Return only the stretch of the material below that begins with the line containing "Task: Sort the" and ends with the line containing "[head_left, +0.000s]", exactly; both of those lines belong to it.

· · · ·

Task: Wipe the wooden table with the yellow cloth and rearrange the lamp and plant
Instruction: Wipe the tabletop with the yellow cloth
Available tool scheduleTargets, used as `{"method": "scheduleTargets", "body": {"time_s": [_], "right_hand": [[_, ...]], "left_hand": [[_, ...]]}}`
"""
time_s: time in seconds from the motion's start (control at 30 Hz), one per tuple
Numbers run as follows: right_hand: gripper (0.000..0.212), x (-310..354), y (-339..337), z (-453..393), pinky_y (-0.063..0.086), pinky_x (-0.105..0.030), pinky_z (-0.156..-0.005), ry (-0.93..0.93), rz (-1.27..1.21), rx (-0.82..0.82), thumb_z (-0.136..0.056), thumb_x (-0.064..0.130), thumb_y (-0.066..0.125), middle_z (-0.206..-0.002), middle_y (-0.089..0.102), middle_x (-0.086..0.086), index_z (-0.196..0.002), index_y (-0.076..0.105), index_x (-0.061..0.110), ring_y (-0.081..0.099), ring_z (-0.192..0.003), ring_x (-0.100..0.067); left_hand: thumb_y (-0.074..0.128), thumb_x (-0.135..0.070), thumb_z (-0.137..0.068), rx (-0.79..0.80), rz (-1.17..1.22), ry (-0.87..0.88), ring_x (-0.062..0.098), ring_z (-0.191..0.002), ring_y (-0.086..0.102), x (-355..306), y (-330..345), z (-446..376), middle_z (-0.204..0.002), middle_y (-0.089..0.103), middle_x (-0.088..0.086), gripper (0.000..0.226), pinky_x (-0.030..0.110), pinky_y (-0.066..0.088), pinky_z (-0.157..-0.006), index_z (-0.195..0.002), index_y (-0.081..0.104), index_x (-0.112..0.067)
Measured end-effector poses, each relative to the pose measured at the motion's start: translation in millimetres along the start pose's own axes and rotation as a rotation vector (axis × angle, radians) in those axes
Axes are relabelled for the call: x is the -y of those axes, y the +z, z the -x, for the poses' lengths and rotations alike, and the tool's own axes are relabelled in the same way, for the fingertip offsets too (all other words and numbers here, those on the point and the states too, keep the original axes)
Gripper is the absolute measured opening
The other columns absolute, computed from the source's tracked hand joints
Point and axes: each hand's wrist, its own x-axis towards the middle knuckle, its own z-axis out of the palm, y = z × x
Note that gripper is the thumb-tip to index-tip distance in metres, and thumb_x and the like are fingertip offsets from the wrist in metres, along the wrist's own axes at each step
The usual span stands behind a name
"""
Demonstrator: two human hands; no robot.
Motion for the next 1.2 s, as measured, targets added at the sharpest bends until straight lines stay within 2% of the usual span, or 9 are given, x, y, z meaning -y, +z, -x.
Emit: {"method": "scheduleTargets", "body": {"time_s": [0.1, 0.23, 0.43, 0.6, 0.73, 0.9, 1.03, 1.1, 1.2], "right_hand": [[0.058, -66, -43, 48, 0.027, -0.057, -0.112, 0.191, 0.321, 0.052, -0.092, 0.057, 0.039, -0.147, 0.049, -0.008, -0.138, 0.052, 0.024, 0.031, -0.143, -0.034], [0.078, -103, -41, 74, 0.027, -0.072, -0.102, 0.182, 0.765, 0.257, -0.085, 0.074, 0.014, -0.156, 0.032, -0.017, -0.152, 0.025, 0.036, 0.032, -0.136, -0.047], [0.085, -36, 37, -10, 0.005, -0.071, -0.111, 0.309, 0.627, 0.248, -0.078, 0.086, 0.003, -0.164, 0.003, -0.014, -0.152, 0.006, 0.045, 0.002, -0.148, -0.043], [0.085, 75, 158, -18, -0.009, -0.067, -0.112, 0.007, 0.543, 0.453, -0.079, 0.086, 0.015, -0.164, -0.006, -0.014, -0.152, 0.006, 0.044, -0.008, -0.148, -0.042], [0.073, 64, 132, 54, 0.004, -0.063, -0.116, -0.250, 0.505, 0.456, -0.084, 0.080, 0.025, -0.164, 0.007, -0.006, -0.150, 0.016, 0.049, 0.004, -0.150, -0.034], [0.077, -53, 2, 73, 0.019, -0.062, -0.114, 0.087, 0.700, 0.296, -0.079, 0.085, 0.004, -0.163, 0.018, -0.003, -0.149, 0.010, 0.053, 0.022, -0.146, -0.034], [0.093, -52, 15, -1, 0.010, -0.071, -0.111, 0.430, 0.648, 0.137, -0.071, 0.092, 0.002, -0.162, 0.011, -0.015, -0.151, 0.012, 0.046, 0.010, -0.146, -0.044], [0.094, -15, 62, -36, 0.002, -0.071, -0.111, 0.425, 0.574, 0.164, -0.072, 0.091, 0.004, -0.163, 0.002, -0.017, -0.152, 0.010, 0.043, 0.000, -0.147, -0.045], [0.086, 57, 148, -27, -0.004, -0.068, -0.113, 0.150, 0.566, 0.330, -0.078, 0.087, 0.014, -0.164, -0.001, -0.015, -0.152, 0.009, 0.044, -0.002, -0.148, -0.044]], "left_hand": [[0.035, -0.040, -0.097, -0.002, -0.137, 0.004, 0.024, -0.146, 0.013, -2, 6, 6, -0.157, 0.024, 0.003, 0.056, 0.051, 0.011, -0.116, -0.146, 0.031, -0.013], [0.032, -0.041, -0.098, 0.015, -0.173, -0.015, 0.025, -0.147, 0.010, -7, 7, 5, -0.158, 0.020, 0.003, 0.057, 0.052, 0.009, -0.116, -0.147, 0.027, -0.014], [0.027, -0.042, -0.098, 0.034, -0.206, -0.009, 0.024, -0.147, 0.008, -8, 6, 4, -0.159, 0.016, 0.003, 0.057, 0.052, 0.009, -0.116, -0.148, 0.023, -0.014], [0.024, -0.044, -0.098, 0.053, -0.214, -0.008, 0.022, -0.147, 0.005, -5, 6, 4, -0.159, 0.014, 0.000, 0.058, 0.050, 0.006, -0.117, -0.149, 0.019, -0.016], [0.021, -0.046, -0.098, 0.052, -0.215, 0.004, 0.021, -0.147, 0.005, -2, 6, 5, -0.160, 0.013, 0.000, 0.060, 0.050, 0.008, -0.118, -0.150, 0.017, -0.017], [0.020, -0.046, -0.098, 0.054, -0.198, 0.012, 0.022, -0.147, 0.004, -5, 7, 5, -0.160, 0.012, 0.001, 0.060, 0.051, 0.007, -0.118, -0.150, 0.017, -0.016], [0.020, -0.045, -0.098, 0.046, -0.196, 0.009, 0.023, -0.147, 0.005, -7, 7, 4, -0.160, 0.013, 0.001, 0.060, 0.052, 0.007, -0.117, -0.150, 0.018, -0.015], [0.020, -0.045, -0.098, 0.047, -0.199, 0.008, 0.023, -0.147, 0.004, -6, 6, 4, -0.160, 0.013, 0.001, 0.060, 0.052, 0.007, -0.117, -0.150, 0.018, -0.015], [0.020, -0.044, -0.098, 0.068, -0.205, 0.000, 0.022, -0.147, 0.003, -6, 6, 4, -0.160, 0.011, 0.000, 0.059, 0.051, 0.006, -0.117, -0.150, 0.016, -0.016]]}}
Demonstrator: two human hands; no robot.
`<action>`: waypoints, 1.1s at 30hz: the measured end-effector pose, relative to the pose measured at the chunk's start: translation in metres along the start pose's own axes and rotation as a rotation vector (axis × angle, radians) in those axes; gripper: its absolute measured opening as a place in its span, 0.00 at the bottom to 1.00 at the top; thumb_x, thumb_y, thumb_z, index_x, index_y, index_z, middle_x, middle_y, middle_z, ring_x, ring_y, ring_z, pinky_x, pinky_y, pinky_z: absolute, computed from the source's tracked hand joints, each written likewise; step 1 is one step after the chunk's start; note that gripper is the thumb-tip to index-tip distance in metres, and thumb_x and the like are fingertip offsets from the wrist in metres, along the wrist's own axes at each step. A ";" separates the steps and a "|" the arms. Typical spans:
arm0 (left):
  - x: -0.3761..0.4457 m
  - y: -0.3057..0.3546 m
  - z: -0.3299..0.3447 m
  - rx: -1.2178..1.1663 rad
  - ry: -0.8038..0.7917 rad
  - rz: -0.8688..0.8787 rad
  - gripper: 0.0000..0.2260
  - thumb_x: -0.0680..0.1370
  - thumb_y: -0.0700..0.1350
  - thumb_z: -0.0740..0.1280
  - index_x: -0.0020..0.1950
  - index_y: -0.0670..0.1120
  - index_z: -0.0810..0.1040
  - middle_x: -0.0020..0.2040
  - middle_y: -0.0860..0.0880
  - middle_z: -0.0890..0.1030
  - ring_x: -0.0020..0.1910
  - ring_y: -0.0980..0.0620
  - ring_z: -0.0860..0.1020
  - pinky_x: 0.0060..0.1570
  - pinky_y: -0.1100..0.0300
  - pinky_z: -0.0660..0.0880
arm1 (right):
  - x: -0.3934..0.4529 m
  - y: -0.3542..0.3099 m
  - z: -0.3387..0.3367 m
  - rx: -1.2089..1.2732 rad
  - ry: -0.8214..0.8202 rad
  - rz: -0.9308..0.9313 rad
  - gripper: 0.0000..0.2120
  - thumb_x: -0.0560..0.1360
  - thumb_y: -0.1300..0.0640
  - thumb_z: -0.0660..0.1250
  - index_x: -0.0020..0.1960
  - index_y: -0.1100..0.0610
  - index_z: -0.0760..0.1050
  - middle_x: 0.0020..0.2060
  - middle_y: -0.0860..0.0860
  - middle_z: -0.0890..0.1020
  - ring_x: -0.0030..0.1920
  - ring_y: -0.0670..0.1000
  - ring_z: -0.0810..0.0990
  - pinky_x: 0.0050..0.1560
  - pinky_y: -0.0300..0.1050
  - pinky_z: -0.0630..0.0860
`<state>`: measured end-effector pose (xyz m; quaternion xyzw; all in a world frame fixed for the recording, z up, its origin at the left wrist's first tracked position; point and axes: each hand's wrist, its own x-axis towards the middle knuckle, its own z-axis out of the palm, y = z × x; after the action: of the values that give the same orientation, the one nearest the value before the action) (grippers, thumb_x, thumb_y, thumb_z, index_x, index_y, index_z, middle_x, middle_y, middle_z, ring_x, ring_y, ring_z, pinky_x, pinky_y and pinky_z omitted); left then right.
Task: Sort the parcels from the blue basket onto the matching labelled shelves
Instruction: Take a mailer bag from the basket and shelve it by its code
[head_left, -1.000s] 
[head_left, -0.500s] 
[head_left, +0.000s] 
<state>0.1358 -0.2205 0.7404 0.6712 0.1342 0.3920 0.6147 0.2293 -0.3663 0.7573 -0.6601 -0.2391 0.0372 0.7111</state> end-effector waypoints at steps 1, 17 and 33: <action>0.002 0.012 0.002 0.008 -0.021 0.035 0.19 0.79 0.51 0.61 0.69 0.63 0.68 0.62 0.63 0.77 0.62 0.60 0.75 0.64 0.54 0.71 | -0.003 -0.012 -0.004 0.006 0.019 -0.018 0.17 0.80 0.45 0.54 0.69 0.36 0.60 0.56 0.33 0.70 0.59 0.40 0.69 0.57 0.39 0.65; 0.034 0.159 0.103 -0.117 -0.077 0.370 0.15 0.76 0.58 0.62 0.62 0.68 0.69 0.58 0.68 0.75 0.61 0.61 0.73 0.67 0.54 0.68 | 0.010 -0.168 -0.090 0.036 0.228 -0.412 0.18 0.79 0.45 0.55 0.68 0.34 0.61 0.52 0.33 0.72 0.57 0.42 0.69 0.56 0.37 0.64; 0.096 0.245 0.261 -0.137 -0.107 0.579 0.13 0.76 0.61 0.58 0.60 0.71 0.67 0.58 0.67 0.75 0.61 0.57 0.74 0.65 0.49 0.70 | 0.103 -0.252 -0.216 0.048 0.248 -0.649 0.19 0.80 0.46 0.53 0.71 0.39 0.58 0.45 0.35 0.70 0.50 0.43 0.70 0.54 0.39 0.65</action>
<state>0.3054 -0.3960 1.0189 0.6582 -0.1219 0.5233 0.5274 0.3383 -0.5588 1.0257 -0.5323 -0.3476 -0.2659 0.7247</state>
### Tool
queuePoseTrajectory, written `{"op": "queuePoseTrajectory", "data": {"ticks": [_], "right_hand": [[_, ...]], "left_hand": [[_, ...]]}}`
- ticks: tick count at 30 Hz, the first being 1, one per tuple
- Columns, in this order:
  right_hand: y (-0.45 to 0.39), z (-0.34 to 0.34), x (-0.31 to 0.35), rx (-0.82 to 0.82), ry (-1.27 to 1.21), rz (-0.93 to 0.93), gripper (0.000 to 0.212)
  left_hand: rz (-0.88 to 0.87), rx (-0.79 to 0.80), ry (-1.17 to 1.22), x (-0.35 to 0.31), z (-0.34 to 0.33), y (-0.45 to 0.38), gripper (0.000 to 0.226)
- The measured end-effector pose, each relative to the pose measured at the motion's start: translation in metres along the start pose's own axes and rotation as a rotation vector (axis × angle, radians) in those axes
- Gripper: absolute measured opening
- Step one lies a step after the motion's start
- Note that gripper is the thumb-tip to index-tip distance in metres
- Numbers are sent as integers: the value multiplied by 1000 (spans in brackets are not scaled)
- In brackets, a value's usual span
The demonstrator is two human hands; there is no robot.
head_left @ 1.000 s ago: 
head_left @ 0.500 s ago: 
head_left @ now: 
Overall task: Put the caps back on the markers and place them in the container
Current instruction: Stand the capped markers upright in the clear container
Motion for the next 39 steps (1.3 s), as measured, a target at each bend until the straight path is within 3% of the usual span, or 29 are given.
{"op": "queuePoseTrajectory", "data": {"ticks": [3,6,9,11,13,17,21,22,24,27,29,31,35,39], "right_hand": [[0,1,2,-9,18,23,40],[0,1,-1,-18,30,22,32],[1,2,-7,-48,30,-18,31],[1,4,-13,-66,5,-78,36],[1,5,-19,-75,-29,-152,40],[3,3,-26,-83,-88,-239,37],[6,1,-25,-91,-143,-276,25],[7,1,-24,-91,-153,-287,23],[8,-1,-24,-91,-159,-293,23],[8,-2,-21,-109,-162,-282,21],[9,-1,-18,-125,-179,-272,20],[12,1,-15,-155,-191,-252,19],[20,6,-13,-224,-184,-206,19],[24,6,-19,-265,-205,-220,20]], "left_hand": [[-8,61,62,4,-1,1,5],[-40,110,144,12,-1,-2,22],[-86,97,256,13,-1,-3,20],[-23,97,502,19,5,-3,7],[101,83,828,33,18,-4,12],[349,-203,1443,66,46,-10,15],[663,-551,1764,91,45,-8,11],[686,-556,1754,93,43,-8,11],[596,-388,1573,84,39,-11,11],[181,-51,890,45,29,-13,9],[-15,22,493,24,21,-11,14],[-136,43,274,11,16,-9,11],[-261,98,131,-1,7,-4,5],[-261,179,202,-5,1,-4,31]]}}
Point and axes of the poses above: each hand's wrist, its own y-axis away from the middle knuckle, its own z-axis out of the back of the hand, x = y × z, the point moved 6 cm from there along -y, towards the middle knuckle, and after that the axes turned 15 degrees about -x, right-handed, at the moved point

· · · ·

### Answer area
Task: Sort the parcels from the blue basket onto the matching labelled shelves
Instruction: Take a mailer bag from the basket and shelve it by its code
[head_left, -1.000s] 
[head_left, -0.500s] 
[head_left, +0.000s] 

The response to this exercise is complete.